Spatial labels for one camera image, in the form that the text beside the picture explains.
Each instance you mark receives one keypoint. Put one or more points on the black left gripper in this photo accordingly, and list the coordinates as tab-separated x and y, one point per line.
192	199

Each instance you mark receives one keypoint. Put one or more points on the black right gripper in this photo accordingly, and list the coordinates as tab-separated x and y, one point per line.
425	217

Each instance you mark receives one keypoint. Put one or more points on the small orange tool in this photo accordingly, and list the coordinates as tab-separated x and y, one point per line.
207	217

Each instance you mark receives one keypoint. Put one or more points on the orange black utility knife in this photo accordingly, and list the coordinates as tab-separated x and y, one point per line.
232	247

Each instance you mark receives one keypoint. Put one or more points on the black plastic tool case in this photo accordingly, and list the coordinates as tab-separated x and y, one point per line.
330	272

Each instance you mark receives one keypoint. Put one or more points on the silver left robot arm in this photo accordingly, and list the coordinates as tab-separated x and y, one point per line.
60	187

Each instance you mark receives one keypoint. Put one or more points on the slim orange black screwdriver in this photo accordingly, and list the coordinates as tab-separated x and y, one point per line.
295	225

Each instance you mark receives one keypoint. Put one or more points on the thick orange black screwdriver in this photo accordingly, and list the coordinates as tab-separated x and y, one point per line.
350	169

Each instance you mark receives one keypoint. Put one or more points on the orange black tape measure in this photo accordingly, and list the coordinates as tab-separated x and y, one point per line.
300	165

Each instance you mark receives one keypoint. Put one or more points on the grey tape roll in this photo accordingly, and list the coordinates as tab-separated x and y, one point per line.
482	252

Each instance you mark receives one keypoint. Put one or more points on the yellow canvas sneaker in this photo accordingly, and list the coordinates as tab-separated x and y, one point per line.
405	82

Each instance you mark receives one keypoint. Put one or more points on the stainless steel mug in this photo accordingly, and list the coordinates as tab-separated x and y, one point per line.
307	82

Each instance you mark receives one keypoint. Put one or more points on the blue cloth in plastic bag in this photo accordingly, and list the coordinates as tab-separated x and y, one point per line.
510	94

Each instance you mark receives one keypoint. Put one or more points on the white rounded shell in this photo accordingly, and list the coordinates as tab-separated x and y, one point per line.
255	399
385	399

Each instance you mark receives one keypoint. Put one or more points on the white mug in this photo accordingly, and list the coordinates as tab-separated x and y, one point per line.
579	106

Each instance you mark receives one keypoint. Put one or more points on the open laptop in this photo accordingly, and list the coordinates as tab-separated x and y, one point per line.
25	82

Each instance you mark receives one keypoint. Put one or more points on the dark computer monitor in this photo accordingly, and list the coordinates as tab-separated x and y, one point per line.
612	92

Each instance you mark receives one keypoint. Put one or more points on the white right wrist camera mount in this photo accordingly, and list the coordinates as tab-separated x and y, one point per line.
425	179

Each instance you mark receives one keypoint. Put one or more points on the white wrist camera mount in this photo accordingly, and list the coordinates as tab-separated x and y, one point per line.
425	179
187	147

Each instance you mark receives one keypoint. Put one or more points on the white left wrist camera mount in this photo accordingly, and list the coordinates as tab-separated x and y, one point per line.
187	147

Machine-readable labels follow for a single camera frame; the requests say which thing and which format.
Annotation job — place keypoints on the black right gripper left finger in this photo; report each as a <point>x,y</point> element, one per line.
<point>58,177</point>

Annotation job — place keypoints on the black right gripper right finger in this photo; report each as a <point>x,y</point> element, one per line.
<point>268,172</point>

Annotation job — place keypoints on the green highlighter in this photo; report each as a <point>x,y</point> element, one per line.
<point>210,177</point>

+ + + + + + +

What is expected —
Look for the string "report" in the listing above and copy every line holding it.

Solution to this exercise —
Annotation job — place keypoints on the black right gripper left finger in this photo; report each as a <point>x,y</point> element, one per line.
Annotation job — place keypoints on the black right gripper right finger in this photo; report each as a <point>x,y</point> element, one per line.
Annotation job — place keypoints on the green highlighter in this photo; report each as a <point>x,y</point> element, one per line.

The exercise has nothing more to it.